Remember when the President advised the Filipino public to reuse surgical face masks, but only after they soak these in gasoline or diesel if they cannot afford to spray it with alcohol or Lysol? Although patently wrong and even dangerous, the President’s remarks were then explained away by Health Undersecretary and spokesperson Maria Rosario Vergeire as “just a joke.”
President Duterte’s injudicious remarks found a counterpart in former US president Donald Trump’s “advice” to Americans to simply inject disinfectants directly into their bodies to fight COVID-19.
These days, we’re seeing what looks like a replay of the face-masks-soaked-in-gasoline and inject-disinfectants-into-your-body scenarios. But this time, instead of being dismissed out of hand like the previously cited presidential gaffes, what Filipinos are being subjected to is a so-called tentative exploration of a previously debunked “scientific” claim—courtesy of the decision of the Food and Drug Administration (FDA) to issue a “limited permit” for a single hospital (name withheld by the agency) to use ivermectin, the controversial anti-parasitic drug, as treatment for COVID-19.

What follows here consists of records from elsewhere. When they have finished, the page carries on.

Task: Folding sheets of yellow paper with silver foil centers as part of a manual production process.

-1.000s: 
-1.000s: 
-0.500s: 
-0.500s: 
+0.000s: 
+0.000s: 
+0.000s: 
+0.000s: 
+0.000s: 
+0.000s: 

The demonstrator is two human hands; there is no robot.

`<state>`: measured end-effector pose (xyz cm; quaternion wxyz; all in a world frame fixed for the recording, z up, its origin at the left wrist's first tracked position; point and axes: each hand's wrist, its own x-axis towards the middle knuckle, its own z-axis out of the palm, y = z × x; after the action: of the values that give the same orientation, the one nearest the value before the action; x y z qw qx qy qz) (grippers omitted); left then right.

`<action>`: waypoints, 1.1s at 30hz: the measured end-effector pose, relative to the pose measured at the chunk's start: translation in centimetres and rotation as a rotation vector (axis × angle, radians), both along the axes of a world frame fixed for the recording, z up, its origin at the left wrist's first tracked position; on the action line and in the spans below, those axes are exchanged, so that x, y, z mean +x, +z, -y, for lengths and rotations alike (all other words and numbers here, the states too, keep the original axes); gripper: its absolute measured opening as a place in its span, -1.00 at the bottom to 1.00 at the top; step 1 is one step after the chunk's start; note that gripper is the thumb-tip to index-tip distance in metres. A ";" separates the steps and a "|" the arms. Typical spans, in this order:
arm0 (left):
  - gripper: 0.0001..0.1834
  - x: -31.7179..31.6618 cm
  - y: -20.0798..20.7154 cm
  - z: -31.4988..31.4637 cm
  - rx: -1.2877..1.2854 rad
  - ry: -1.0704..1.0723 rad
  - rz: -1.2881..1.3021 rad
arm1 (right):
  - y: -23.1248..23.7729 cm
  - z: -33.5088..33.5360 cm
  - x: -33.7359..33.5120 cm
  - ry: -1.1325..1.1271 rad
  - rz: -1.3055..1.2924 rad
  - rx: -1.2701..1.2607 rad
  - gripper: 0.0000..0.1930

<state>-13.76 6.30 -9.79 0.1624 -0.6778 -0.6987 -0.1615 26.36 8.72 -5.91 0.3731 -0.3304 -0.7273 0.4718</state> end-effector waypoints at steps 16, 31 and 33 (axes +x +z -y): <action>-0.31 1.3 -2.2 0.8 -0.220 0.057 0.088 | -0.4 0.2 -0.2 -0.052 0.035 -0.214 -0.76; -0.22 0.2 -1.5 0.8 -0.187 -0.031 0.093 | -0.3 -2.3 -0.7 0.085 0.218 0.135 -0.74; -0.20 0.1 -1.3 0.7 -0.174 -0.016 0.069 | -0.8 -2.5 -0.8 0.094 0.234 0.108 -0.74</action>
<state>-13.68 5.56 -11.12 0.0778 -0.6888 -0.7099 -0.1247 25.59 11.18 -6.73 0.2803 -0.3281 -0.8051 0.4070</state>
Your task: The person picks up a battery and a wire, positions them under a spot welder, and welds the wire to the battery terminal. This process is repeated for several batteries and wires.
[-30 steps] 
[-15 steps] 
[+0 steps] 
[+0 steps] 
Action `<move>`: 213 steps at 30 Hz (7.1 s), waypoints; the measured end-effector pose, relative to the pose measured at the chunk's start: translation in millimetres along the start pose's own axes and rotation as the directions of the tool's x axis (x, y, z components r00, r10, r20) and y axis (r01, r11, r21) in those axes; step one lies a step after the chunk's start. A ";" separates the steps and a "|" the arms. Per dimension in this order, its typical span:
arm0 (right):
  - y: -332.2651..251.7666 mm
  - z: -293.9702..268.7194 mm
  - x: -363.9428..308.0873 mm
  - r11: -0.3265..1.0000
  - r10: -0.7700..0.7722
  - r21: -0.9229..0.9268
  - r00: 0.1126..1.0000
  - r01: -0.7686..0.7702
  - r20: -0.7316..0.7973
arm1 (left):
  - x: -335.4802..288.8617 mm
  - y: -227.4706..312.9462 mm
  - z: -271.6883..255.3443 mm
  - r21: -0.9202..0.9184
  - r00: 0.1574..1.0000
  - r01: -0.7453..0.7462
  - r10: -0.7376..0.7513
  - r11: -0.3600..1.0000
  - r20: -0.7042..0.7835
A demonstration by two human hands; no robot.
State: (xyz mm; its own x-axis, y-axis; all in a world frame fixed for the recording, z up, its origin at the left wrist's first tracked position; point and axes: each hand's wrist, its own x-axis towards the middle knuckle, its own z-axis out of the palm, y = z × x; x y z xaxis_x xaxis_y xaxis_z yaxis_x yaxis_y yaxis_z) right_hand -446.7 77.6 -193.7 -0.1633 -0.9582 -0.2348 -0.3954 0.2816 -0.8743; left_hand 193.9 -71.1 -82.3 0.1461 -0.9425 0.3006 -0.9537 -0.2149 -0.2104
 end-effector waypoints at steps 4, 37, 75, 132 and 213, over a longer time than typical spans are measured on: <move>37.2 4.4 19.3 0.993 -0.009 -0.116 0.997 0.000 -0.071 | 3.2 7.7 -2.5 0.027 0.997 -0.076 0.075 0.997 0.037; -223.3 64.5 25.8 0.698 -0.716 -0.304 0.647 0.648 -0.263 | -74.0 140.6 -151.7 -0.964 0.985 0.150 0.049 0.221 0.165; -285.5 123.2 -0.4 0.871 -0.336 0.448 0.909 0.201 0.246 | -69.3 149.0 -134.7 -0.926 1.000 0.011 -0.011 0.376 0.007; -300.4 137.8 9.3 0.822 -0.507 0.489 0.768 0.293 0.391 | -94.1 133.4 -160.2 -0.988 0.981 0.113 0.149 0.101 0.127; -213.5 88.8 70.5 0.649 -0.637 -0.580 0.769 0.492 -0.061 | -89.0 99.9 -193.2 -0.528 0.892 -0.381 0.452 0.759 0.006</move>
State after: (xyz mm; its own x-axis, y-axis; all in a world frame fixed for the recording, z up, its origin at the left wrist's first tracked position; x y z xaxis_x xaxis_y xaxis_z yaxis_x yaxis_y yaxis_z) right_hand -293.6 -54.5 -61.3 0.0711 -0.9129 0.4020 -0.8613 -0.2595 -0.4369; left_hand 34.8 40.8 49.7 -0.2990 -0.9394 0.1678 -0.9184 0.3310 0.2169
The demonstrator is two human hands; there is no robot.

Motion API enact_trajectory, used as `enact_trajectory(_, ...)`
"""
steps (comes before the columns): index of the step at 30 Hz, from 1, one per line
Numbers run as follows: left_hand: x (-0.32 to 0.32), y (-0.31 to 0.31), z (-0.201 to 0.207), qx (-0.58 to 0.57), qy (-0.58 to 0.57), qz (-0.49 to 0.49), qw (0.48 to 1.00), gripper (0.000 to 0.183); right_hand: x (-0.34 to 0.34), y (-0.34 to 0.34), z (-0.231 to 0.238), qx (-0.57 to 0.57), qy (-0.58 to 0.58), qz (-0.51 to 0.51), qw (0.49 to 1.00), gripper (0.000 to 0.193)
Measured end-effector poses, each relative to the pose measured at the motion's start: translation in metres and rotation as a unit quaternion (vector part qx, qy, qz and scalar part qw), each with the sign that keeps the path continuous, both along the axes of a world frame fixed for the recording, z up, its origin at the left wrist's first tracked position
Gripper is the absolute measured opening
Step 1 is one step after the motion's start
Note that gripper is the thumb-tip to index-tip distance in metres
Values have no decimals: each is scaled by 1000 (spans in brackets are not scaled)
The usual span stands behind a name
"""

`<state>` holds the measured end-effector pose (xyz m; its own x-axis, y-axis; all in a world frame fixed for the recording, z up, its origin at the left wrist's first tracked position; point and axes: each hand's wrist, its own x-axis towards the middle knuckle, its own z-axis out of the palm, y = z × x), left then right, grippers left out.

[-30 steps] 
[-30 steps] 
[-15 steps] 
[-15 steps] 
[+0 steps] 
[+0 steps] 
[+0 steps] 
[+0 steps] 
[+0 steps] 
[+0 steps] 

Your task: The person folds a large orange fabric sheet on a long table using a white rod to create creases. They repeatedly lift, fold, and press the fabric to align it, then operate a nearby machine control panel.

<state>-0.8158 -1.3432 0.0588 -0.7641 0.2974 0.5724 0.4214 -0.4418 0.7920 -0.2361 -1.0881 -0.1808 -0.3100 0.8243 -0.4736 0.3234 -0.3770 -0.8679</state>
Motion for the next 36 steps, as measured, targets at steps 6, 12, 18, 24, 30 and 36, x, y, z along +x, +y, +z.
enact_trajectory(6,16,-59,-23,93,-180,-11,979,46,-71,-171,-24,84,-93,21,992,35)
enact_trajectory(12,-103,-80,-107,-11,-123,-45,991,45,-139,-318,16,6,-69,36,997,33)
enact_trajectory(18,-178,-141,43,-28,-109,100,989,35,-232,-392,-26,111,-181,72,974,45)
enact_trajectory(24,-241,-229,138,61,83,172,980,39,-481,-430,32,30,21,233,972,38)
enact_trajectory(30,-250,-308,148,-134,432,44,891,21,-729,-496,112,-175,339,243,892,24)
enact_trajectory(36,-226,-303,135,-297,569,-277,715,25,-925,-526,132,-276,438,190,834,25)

The drug, developed and used to fight parasitic infections in animals and as a topical formulation for skin ailments in humans, has been the subject of an intense debate waged over mainstream and social media, in the legislature, and within medical circles.
For now, neither the FDA nor the Department of Health has adequately explained the grant of the “compassionate use” permit to the hospital despite the two agencies’ previous position that not enough evidence exists to merit the use of ivermectin in fighting off or curing COVID-19. All FDA Director General Eric Domingo could say was that the drug was an “investigational product” and that there were ongoing clinical trials on its efficacy against COVID-19. Still, without proper authorization, the drug could still not be considered effective or safe, or sold to the public.
This is certainly a surprising turn of events, an abrupt about-face given the FDA’s staunch opposition to the drug’s use as an anti-COVID-19 treatment. In a joint statement issued by a number of medical and health societies along with the FDA-DOH just days ago, the panel’s consensus was that “based on current evidence from randomized control trials, WE DO NOT RECOMMEND the use of Ivermectin for the treatment of COVID-19. It has not been proven to significantly reduce mortality or improve other clinical outcomes. This recommendation will be updated as more evidence is generated from ongoing trials.”
Even Merck, the drug’s manufacturer, has declared that there is “no scientific basis” or “meaningful evidence” to show that ivermectin works against the virus. Also, that there is “a concerning lack of safety data in the majority of studies.”
To be sure, the “compassionate use” permit will be seen and employed by those championing ivermectin as some kind of “proof” of the drug’s efficacy and even safety—even if much of the evidence they offer is personal, anecdotal, coincidental, unscientific, and dubious. If not self-serving. One of the drug’s strongest proponents is a doctor who admitted in a House hearing that he personally “compounded” ivermectin pills from imported pure material and dispensed 25,000 bottles to some 8,000 patients who asked (or paid) for them. Despite this being a patently illegal activity, the doctor has not been arrested or even cited for violating his oath as a doctor.
Meanwhile, Rep. Mike Defensor, ironically representing a party list called Anakalusugan, is openly defying both the health experts’ warnings and the law by pushing through with a campaign to distribute the illegal, unauthorized drug to constituents in Quezon City.
This is proof of how Philippine society—including authorities—ignore and even casually violate laws, rules, and regulations designed to protect the public from charlatans and scofflaws, even if motivated by what they claim to be concern for public welfare.
There are those who believe the entire blow-up over ivermectin is being used to draw people’s attention and ire away from the abject failure of the Duterte administration in its planning, management, and containment of the public health crisis. The public’s discontent at the scarcity of vaccines at this point and the botched COVID-19 response would somehow be eased by plying desperate citizens with the ivermectin placebo.
Journalist Roby Alampay, in a social media post, pleaded with the public not to let ourselves “be used for anybody’s agenda.” Likewise, he begged that Filipinos “not exacerbate the targeting and weakening of institutions, the impact of which will be felt over a much longer term than that even of COVID.”
If this goes on for much longer, Filipinos might as well try soaking their face masks in gasoline or injecting Clorox into their veins.